Waco's Sympathetic Portrayal of David Forest Doesn't Do the Show Any Favors”. ' Waco ': John Leguizamo Cast In Event Series From Weinstein TV”.
“Updated: ShowBuzzDaily's Top 150 Wednesday Cable Originals & Network Finals: 1.24.2018”. “Updated: ShowBuzzDaily's Top 150 Wednesday Cable Originals & Network Finals: 1.31.2018”.
“Updated: ShowBuzzDaily's Top 150 Wednesday Cable Originals & Network Finals: 2.7.2018”. “Updated: ShowBuzzDaily's Top 150 Wednesday Cable Originals & Network Finals: 2.14.2018”.
“Updated: ShowBuzzDaily's Top 150 Wednesday Cable Originals & Network Finals: 2.21.2018”. “Updated: ShowBuzzDaily's Top 150 Wednesday Cable Originals & Network Finals: 2.28.2018”.
' Waco Creators on How the Story Evolved from a Film to a TV Series”. “Michael Shannon & Taylor Kitsch Towline Weinstein Co. Series Waco ', Based On 1993 Siege”.

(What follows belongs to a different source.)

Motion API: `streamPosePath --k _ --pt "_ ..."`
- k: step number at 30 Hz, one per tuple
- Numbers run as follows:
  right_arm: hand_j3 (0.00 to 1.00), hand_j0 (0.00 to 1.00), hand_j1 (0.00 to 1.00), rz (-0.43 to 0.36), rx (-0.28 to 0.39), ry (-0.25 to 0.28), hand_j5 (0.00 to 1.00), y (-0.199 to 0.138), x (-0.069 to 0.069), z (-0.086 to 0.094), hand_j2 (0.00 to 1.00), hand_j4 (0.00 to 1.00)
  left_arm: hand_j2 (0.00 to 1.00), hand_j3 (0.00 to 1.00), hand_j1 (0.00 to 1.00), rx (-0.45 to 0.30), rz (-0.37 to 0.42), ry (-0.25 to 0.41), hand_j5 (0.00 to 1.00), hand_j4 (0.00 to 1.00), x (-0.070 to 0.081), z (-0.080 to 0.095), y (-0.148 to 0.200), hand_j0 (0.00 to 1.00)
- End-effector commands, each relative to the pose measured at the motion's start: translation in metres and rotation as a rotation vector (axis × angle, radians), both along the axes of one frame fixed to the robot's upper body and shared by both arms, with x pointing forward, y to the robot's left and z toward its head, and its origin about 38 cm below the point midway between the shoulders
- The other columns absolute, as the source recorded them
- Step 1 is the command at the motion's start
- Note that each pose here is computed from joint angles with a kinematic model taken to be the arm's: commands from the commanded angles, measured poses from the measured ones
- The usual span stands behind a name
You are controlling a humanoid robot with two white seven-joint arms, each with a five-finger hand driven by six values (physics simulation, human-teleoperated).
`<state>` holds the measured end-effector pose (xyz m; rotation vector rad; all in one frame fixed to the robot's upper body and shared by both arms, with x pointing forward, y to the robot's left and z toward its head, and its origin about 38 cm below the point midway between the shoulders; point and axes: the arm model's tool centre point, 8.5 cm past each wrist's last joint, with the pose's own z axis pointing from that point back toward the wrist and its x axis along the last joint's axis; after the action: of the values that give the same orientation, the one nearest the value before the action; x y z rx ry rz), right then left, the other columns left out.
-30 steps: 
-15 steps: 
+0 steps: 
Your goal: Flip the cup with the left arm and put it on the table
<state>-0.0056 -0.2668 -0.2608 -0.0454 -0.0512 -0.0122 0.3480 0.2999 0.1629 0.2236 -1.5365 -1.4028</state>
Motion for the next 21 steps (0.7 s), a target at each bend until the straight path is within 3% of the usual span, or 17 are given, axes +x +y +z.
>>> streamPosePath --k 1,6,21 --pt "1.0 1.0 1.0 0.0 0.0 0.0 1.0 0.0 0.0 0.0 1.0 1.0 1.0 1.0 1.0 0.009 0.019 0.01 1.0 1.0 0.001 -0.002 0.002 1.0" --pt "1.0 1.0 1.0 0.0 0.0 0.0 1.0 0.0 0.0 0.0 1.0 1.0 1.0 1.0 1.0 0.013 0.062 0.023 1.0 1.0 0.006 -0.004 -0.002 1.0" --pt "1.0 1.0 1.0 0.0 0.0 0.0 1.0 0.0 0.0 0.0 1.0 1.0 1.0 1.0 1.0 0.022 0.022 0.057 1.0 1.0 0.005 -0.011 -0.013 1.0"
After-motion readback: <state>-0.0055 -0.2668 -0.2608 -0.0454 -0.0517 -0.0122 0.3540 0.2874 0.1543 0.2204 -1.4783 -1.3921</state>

“Tuned In: Spike TV becomes Paramount Network”. “Melissa Benoit & Julia Garner To Co-Star In Waco Event Series For Par Network”.
' Waco ': Andrea Rise borough, Rory Colin, Paul Sparks & Shea Whig ham Join Cast”. ' Waco ': Camry Mannheim, Eric Large Among 5 Cast In Event Series For Par Network”.
“Melissa Benoit on Filming Waco and How the Experience Stayed with Her”. ' Waco Team on the Challenge of Finding 'Heroes Within This Bad Situation “.
“Miniseries Waco to begin filming in Santa Fe County”. ' Waco Trailer: First Footage Of Michael Shannon & Taylor Kitsch In Paramount Network Series”.
“Taylor Kitsch, Michael Shannon brace for a deadly showdown in first Waco trailer”. ^ Pet ski, Denise; Andrea, Nellie (November 14, 2017).
“Paramount Network Releases New Trailer for Waco Miniseries With No Weinstein TV In Credits”. “Tensions rise between Taylor Kitsch and Michael Shannon in new Waco trailer”.
“Paramount Network Boss Addresses Harvey Weinstein's Involvement In TWC Series Waco & 'Yellowstone “. ^ Waco : World Premiere Screening and Discussion | The Paley Center for Media”.
Waco dramatizes a colossal and deadly series of real-life mistakes”. “Review: Taylor Kitsch Is a Charismatic David Forest in Waco “.
“Emmy Nominations: 'Game of Thrones' Tops Norms, With Netflix & HBO Leading Way”. “Anthony Bourdieu, 'Jesus Christ Superstar' and 'Saturday Night Live' Win Big on Night 2 of Creative Arts Emmy Awards”.
^ “Psychology of Belief: Manipulating Minds at Mount Carmel (EP. ^ “How Not to Negotiate With Believers: Sending Mixed Signals (EP.